In lutruwita/Tasmania, there are no plans to end native forest logging. lutruwita has some of the tallest flowering trees in the world, some of which are hundreds of years old. But the state’s logging agency, Sustainable Timber Tasmania (STT), can still cut them down.

At the top end of the continent, the Northern Territory is home to the largest intact woodland savanna on Earth.

But land clearing is skyrocketing across the NT, and the territory’s laws are failing. EJA is working alongside community groups in the NT to challenge unlawful land clearing – but these savannas are at serious risk.

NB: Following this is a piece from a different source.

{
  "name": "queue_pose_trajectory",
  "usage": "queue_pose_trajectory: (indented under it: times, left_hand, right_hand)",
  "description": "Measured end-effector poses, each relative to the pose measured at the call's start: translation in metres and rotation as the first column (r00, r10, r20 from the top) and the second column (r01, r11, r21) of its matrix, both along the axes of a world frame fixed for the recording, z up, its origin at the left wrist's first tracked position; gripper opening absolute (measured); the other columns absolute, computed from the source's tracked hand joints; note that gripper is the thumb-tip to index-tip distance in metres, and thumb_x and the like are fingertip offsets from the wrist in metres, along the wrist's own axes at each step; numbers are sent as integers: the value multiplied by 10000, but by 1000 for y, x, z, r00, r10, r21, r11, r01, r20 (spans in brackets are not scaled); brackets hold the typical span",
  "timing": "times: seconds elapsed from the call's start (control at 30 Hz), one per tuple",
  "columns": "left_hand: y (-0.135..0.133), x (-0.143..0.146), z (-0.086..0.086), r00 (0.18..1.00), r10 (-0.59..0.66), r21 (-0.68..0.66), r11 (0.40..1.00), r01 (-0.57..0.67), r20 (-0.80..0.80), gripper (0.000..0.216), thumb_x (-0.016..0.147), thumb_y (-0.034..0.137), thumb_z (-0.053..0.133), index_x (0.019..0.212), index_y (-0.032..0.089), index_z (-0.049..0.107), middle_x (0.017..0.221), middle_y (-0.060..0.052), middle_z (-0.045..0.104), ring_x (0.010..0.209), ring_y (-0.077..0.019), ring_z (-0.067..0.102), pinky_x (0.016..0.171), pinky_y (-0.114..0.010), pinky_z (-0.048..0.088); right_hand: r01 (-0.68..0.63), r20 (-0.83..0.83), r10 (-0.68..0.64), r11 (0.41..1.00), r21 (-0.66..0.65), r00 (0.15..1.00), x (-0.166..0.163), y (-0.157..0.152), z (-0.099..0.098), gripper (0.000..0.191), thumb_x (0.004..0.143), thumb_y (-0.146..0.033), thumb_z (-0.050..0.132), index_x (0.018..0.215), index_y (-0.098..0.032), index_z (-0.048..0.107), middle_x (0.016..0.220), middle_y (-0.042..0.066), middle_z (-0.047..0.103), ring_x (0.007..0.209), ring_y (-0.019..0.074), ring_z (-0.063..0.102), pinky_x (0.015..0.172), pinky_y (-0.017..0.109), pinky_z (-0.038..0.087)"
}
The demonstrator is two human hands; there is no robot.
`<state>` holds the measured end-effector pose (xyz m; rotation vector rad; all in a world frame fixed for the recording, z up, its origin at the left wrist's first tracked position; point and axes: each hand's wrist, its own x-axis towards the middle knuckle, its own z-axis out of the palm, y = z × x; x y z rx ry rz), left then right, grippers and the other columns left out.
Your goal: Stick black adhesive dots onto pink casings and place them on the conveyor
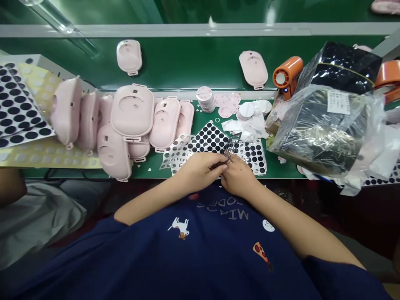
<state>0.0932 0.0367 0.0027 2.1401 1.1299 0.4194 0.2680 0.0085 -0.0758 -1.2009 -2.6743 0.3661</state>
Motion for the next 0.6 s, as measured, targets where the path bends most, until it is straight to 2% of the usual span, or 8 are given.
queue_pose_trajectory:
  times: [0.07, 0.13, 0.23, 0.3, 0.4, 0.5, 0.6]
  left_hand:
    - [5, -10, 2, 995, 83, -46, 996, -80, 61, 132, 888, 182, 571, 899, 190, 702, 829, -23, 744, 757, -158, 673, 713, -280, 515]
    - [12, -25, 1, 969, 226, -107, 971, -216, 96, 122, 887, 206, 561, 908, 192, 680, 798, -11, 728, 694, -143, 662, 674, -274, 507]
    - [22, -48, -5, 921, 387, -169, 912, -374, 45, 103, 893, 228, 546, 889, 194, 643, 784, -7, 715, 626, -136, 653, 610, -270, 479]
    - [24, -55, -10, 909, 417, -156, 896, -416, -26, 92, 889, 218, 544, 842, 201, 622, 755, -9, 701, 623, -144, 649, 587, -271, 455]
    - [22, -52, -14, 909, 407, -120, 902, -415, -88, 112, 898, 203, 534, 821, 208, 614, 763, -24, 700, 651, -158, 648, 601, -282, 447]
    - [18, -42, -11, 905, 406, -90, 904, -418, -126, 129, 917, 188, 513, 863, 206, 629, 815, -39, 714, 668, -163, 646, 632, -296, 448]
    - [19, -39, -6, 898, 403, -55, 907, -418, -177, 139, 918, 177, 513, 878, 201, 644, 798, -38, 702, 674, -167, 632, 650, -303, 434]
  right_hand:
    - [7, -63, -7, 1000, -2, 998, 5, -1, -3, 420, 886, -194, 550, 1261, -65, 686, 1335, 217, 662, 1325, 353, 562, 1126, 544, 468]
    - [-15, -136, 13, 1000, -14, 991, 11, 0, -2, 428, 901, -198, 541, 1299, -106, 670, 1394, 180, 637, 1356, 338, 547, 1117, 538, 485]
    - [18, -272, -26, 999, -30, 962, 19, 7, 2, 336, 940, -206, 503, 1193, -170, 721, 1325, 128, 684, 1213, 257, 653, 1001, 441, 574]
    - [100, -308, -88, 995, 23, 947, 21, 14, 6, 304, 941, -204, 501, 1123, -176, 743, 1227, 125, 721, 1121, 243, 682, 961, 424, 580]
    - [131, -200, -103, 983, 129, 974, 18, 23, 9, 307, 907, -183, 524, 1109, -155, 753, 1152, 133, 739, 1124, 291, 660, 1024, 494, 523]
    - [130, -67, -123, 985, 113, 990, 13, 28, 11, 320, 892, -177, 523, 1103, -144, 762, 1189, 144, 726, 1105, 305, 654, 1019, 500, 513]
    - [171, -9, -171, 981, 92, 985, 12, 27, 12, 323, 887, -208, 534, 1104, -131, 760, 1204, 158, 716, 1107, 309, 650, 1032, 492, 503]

At the federal level, a once in a generation process is underway to reform our national nature laws: the Environment Protection and Biodiversity Conservation Act. So far, that Act has completely failed to address Australia’s shocking deforestation crisis, from the Southern forests of Tasmania to the far North of the Territory.

This reform process is a major opportunity to finally turn Australia’s deforestation crisis around.

Good laws make cases like FFRC’s possible. Effective environmental litigation relies on laws that clearly set out how our environment should be protected, with hard boundaries and clear consequences for logging companies and developers.

And where those laws fail: we’ll be there, working with people like Andrew, to protect our breathtaking native forests.

“Until genuine biodiversity conservation research and advocacy is centralised in laws that govern our forests, our fight to protect Victoria’s forests will continue so they can grow old once again.”